TASK BRIEF
Read through the listing and copy every line that contains the word "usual".

-----

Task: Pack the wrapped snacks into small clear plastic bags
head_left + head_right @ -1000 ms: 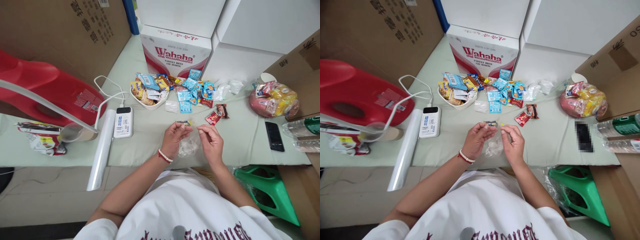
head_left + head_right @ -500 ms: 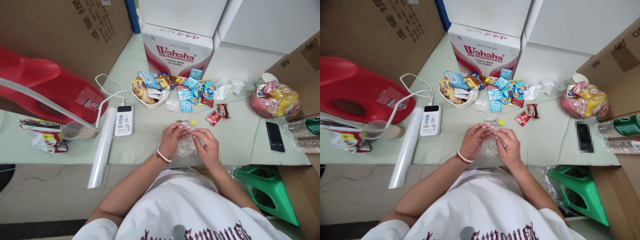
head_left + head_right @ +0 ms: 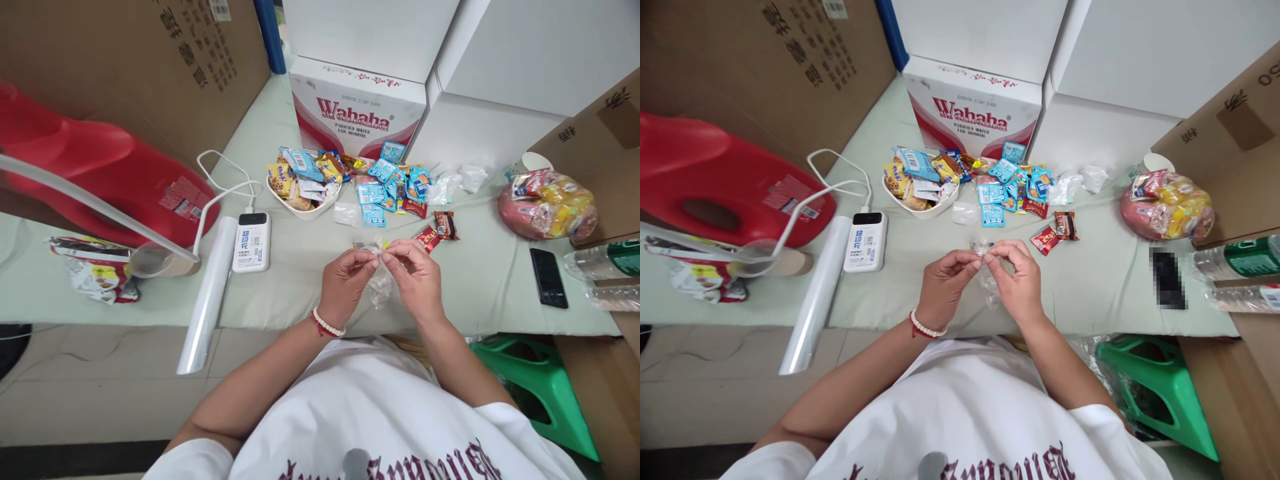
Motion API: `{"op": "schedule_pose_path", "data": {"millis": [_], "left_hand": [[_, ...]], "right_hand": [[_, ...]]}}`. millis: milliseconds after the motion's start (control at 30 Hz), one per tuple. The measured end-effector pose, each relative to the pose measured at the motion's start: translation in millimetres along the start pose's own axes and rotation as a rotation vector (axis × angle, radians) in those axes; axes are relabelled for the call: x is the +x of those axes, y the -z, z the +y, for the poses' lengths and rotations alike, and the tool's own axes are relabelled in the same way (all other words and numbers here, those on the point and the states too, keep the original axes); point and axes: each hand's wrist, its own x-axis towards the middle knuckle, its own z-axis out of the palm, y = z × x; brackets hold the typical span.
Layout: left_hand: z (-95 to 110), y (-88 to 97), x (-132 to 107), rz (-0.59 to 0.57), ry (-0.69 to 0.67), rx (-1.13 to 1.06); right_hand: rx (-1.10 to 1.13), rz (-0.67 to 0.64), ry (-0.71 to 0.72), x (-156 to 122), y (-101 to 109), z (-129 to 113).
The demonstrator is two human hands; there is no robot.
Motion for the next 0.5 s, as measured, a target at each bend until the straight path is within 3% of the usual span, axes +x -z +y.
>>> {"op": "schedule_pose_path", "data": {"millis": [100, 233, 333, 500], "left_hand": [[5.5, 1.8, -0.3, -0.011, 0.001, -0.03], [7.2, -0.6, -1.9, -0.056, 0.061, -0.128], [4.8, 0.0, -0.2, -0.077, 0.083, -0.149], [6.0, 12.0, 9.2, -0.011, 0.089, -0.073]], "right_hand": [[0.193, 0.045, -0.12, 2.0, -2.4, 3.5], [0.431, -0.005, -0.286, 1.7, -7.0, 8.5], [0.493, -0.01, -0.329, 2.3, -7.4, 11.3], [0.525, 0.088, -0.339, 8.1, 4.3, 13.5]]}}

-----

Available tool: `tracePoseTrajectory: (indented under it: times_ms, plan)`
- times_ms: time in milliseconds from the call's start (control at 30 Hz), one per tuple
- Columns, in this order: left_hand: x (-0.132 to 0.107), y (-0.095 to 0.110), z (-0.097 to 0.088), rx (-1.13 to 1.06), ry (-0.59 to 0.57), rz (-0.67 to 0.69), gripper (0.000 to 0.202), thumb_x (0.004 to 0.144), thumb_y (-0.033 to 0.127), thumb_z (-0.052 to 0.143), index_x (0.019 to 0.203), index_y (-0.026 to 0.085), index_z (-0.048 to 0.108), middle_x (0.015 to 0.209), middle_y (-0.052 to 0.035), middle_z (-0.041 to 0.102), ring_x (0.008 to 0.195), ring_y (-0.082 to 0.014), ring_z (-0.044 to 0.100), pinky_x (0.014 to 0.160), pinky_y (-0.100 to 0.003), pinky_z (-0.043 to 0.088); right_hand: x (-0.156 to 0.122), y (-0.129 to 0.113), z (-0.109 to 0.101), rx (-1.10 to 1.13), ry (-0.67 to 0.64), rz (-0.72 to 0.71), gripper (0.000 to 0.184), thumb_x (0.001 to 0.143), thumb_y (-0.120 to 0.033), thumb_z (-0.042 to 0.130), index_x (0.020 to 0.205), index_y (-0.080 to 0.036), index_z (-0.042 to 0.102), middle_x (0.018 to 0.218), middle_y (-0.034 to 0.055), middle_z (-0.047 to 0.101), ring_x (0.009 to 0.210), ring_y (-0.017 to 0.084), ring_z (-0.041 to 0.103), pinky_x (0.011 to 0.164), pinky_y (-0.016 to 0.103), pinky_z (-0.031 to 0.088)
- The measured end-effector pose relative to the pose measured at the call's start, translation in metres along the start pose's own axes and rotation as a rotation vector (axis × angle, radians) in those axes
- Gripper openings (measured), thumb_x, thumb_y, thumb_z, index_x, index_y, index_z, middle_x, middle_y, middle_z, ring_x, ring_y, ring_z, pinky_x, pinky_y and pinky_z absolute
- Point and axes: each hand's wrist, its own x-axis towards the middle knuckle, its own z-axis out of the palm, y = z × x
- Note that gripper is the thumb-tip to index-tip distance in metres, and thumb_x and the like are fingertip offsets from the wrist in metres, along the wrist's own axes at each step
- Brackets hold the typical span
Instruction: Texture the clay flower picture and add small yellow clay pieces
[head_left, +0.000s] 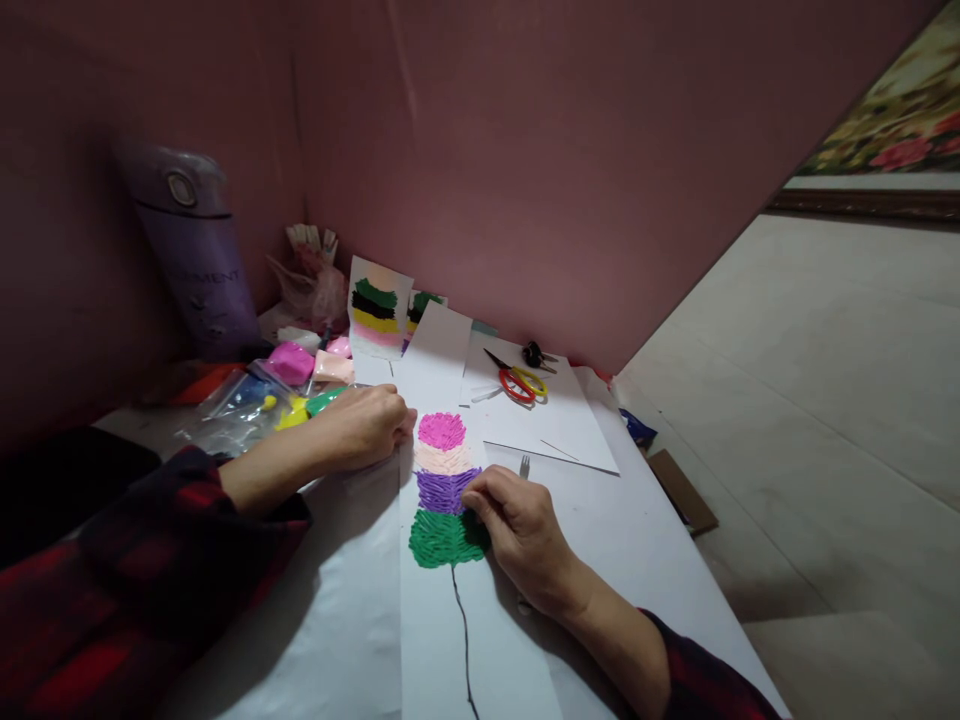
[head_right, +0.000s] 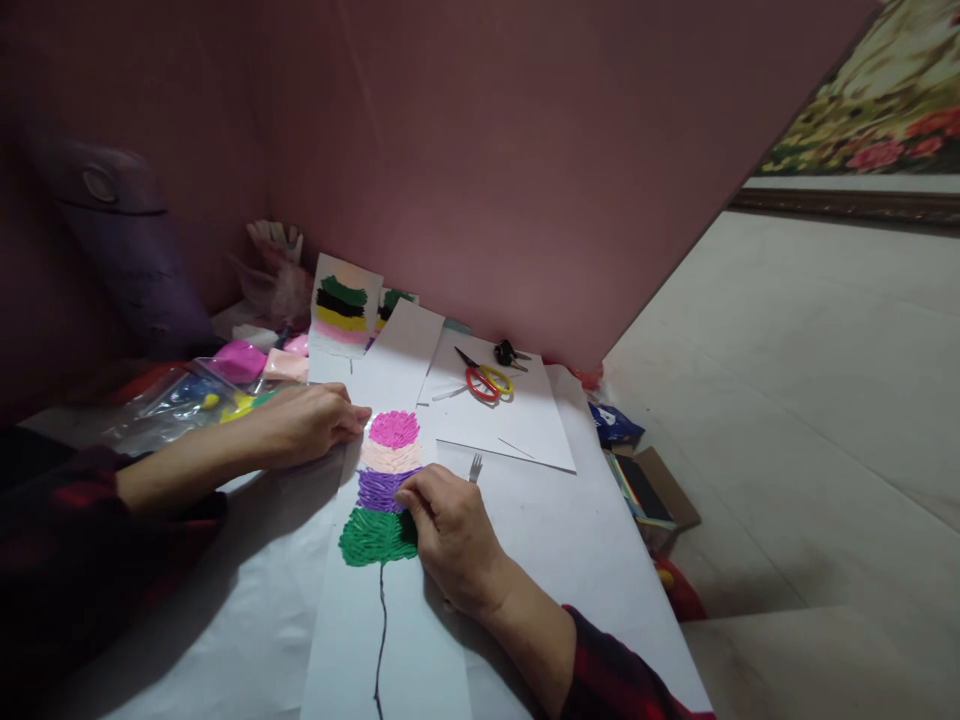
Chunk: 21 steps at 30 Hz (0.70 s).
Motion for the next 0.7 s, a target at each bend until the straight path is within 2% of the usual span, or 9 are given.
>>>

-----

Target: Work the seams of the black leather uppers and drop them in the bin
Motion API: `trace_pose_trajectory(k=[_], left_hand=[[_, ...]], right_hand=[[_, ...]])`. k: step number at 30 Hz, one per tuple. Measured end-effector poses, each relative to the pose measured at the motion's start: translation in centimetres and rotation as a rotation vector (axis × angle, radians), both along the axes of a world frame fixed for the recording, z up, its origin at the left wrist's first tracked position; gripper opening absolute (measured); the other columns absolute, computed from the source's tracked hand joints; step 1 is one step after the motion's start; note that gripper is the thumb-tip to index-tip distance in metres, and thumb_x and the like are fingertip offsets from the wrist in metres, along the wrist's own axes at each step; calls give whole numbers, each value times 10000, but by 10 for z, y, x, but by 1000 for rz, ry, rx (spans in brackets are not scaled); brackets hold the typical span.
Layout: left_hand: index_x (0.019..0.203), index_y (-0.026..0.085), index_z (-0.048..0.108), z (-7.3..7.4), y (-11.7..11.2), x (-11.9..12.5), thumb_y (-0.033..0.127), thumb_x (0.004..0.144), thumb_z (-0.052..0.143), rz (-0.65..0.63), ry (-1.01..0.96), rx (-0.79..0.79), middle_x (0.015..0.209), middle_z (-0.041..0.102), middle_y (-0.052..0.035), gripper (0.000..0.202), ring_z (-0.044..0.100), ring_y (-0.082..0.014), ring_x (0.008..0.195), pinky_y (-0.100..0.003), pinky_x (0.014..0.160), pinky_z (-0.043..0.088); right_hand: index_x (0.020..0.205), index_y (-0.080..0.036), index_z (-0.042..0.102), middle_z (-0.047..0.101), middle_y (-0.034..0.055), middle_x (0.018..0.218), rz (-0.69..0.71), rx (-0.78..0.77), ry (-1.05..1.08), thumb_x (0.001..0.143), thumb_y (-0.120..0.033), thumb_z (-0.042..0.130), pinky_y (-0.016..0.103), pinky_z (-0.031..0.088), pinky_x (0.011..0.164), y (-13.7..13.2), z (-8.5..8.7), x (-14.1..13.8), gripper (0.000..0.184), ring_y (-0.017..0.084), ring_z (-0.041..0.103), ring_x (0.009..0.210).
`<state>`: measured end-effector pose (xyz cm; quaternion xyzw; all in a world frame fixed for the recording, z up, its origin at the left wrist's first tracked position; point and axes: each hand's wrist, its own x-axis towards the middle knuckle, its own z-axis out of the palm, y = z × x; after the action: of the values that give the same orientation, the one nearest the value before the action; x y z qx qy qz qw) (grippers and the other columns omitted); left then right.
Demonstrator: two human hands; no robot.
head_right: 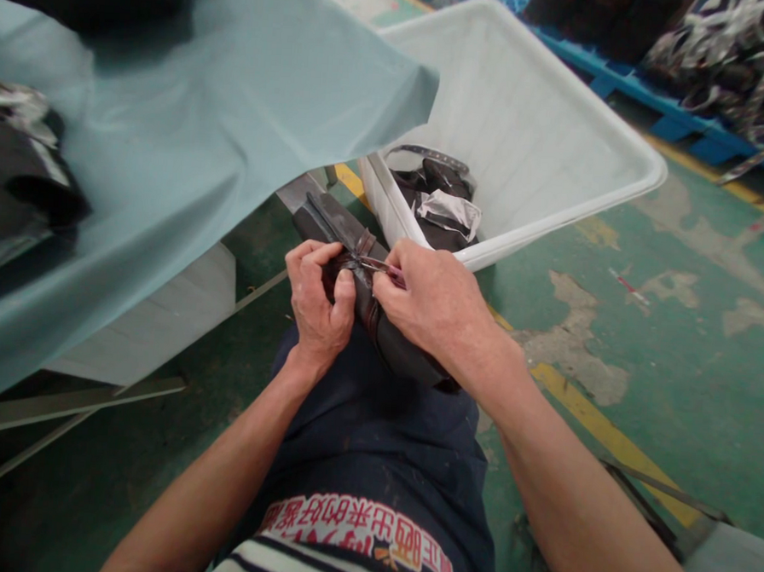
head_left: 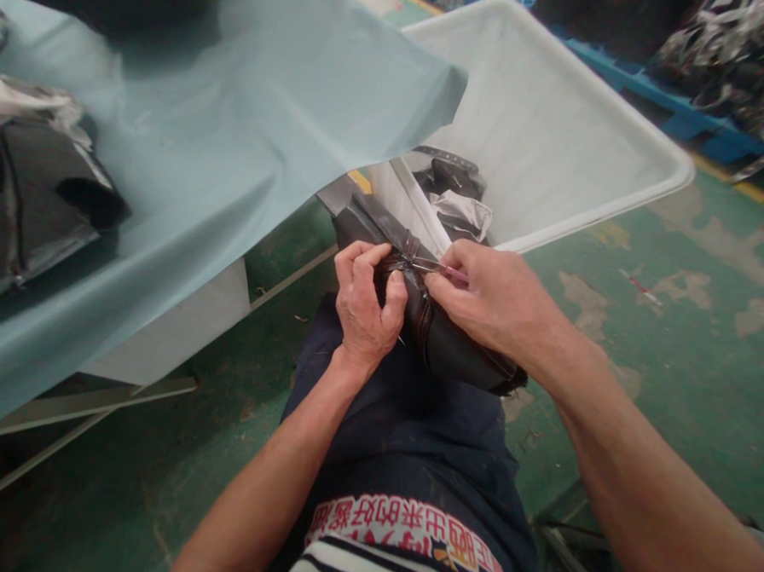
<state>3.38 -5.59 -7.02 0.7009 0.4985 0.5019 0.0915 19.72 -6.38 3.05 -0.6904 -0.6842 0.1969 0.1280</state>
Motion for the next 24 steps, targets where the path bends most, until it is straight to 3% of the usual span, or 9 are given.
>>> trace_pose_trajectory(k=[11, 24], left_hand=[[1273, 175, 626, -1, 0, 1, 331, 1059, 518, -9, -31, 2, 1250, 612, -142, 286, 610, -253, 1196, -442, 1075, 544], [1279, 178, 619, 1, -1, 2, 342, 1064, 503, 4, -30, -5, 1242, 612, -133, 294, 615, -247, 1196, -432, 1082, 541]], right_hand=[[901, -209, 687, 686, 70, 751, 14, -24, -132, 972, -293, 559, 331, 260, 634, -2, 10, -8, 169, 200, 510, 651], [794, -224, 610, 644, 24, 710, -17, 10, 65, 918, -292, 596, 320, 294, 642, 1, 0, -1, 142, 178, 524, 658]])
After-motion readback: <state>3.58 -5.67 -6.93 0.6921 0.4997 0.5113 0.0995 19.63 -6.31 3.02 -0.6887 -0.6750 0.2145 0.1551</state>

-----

WRITTEN SOLUTION
Motion for the next 0.5 s, as measured, a target at each bend until the straight path is within 3% of the usual span, axes +x -z +y.
Motion for the next 0.7 s, a target at each bend until the straight path is within 2% of the usual span, or 9 are given.
Motion for the next 24 steps, targets where the path bends most, until it is straight to 3% of the usual span, or 9 are given.

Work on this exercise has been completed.